§ EXERCISE
Scan the listing below. Report each line that includes "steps".

§ DATA PROVIDED
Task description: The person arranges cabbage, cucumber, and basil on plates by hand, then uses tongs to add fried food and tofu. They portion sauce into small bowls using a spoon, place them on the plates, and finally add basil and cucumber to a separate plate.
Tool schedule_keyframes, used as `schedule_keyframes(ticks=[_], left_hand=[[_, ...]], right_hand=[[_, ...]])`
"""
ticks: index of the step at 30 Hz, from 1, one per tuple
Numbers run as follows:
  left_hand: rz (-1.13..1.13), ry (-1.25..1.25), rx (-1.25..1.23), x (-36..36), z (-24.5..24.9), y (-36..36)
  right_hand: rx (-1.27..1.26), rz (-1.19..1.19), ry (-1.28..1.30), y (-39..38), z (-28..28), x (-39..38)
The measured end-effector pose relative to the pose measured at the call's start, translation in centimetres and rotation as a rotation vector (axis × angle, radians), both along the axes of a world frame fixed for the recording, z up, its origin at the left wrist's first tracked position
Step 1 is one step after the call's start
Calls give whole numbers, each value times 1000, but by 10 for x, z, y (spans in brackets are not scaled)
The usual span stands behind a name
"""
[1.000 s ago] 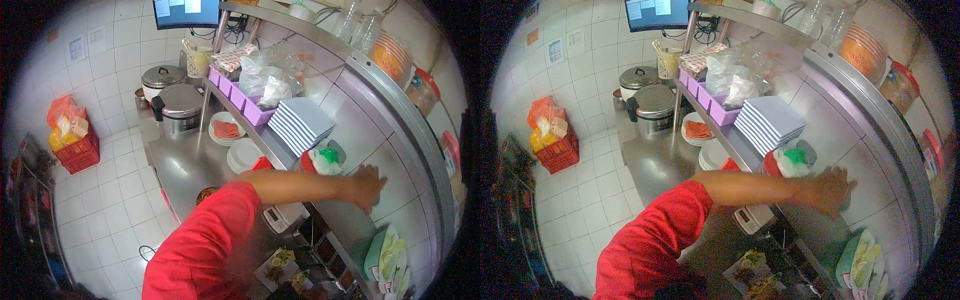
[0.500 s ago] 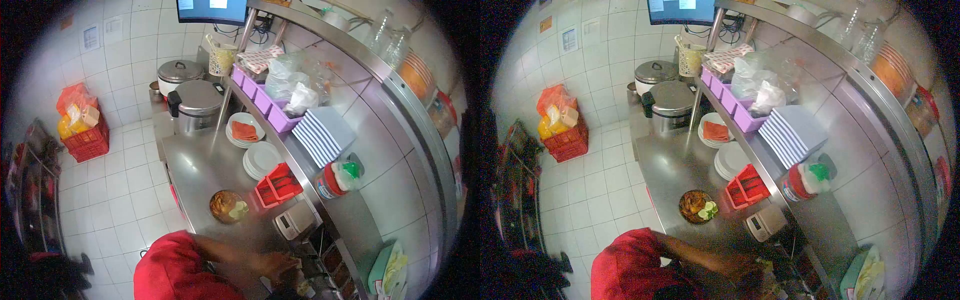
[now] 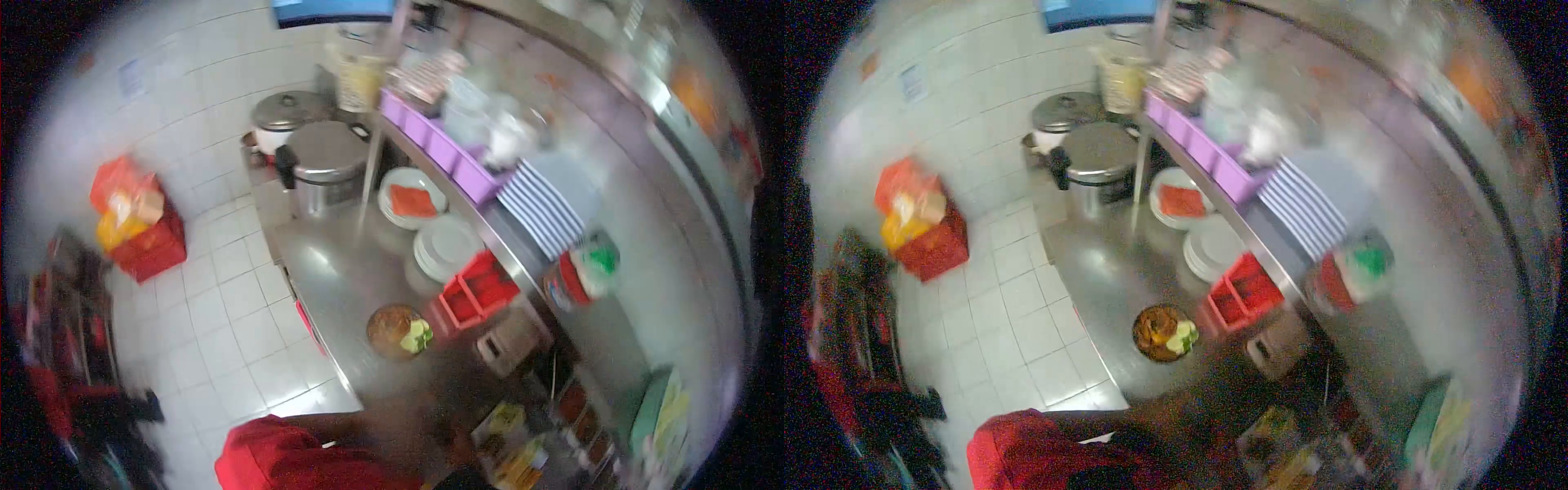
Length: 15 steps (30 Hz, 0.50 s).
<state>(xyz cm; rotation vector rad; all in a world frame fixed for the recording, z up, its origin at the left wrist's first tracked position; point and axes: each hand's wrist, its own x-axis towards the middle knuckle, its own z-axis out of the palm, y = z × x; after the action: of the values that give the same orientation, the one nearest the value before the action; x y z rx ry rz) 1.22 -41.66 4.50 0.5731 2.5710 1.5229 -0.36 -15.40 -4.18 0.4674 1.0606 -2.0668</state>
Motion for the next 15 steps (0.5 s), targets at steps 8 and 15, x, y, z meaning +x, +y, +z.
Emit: schedule_keyframes(ticks=[8, 15], left_hand=[[109, -246, -564, -16, -65, 26], [232, -54, -439, -22, -51, 42]], right_hand=[[1194, 333, 682, 2, 19, 0], [1543, 180, 941, 21, 75, 19]])
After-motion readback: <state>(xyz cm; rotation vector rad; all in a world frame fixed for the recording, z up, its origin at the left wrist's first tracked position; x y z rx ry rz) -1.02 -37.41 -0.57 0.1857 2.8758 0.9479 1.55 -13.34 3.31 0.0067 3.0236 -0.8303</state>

§ ANSWER
Length: 15 steps (30 Hz, 0.50 s).
Motion for the next 15 steps (0.5 s), targets at steps 8 and 15, x, y, z meaning +x, +y, +z.

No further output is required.